Although traditional MEV is not possible by an individual validator in SUI, “network-race MEV” or “user MEV” is. This refers to situations where arbitrageurs submit the same SUI-based trades, but due to the validator ordering of transactions, only one can capture the profit. Arbitrage opportunities can exist when the price of an asset varies between different platforms and protocols.
Arbitrage bots who spot the opportunity will submit the same trade to DeepBook, but MEV arises because shared objects must be ordered and the SUI network can only process one state update at a time. Therefore, the arbitrage opportunity is dependent on the validaotr’s ordering of transactions. This is not decided by validator manipulation but instead depends on several technical and network-level factors.
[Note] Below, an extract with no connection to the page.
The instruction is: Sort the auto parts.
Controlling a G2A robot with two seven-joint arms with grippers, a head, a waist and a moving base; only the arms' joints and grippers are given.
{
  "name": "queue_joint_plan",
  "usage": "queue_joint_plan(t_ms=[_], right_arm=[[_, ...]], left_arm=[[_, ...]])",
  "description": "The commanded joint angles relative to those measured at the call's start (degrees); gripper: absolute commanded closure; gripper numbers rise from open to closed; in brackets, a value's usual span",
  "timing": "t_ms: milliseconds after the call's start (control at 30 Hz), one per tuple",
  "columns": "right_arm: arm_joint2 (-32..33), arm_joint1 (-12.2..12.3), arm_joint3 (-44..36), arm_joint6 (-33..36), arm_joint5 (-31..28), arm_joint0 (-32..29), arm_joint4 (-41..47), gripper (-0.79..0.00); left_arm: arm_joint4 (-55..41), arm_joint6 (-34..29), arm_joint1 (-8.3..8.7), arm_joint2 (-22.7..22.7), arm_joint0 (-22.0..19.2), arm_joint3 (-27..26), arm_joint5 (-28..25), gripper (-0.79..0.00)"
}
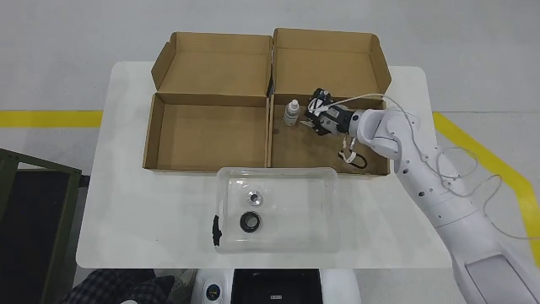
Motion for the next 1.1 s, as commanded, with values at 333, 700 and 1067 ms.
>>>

The most fundamental is network propagation latency, how quickly a transaction reaches the validator set. Under Mysticeti, transactions are finalised once they’ve been referenced by enough validator nodes in the DAG. A trader whose transaction propagates faster, due to better connectivity or proximity to validators, has a higher chance of being finalised first. Geographic and network proximity matters since Sui’s validators are distributed globally and Mysticeti relies on fast message propagation. Traders who use low-latency servers near major validator clusters or maintain direct peer connections to validators gain an advantage, similar to co-location in traditional finance but on a decentralised scale.
Another factor is the transaction broadcast strategy. Some traders optimize how they distribute transactions by sending them to multiple SUI validator nodes simultaneously, using private relays or direct connections. These methods increase the likelihood that at least one copy is received and referenced early in the DAG, improving the odds of being finalised first.
Gas price can play a minor role with arbitrage bots submitting multiple transaction copies with slightly different gas parameters. Mysticeti doesn’t allow validators to reorder based on gas price like Ethereum. However, if validator mempools become congested, transactions involving shared objects on Sui are given execution priority based on gas price. This is an indirect form of MEV, applicable only when the Sui network is busy, meaning transactions with higher gas fees are more likely to be processed first by validators during consensus.